=== Section Start ===

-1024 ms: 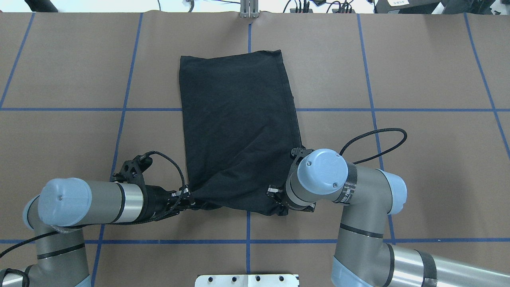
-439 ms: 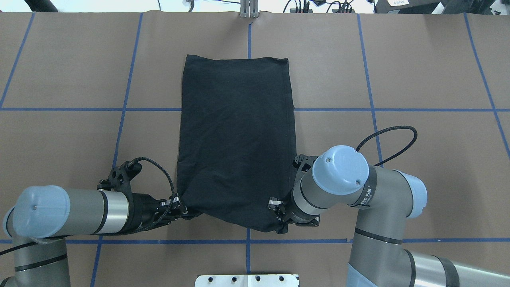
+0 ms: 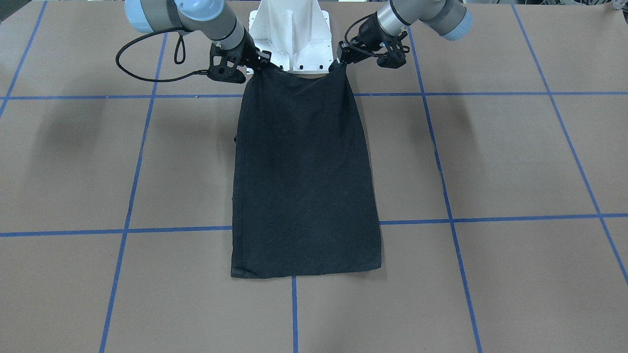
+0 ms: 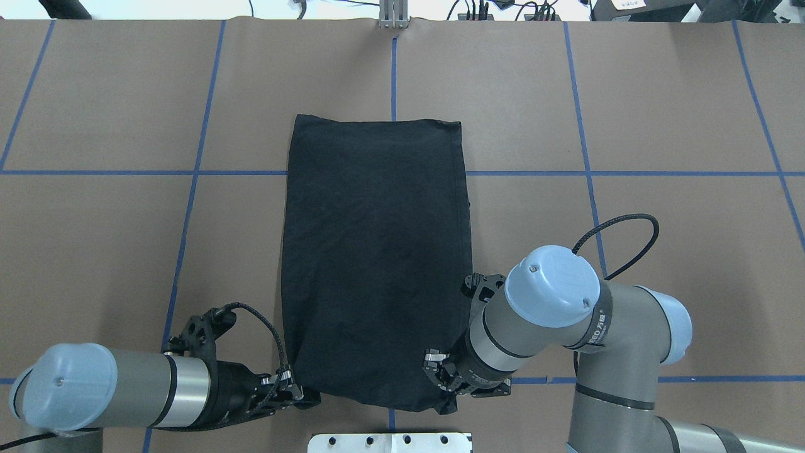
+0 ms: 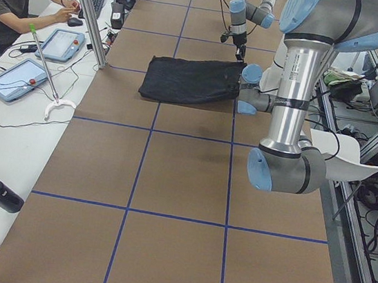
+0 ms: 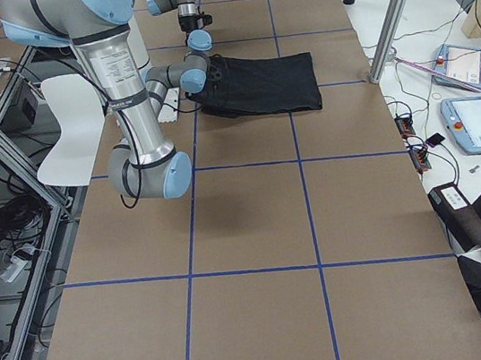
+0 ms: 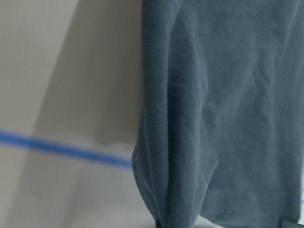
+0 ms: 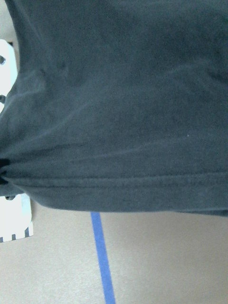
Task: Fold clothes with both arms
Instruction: 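Lift both near corners and fold them over toward the far end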
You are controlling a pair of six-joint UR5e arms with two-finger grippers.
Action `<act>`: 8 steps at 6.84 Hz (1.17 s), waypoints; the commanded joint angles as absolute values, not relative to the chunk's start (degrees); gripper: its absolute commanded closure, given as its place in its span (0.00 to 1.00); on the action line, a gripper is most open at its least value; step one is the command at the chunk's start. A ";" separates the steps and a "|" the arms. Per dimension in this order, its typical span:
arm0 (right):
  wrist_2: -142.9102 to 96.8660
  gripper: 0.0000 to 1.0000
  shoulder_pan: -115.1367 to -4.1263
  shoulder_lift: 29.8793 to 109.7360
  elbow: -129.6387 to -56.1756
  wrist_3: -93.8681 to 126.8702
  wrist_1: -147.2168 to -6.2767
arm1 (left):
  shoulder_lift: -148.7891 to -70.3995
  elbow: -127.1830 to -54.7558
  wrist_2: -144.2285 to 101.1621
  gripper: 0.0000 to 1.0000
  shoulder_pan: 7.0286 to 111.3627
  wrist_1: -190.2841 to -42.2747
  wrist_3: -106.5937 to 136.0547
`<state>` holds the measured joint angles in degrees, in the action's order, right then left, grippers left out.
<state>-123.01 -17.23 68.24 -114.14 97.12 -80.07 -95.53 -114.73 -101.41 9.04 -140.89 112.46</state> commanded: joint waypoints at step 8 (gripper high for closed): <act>-123.75 1.00 -34.78 66.99 -113.84 93.62 -77.61 | -98.50 -117.00 -101.78 1.00 24.57 -139.93 102.79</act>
<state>-123.84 -31.07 68.52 -116.14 94.97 -78.10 -96.07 -118.85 -101.71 19.80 -140.59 107.82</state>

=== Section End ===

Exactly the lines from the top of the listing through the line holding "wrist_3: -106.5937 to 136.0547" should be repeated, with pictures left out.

-1024 ms: 
-439 ms: 
+0 ms: 
+0 ms: 
+0 ms: 
+0 ms: 
+0 ms: 
+0 ms: 
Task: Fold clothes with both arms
Instruction: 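Lift both near corners and fold them over toward the far end
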You are controlling a pair of six-joint UR5e arms with two-finger grippers.
Action `<act>`: 8 steps at 6.84 Hz (1.17 s), waypoints; the commanded joint angles as absolute values, not relative to the chunk's start (degrees); gripper: its absolute commanded closure, given as its place in its span (0.00 to 1.00); on the action line, a gripper is most open at its least value; step one is the command at the chunk's start. A ";" separates the steps and a "|" the arms. Per dimension in this order, its typical span:
arm0 (right):
  wrist_2: -142.9102 to 96.8660
  gripper: 0.0000 to 1.0000
  shoulder_pan: -115.1367 to -4.1263
  shoulder_lift: 29.8793 to 109.7360
  elbow: -129.6387 to -56.1756
  wrist_3: -93.8681 to 126.8702
  wrist_1: -147.2168 to -6.2767
arm1 (left):
  shoulder_lift: -148.7891 to -70.3995
  elbow: -127.1830 to -54.7558
  wrist_2: -144.2285 to 101.1621
  gripper: 0.0000 to 1.0000
  shoulder_pan: 7.0286 to 111.3627
  wrist_1: -190.2841 to -42.2747
  wrist_3: -106.5937 to 136.0547

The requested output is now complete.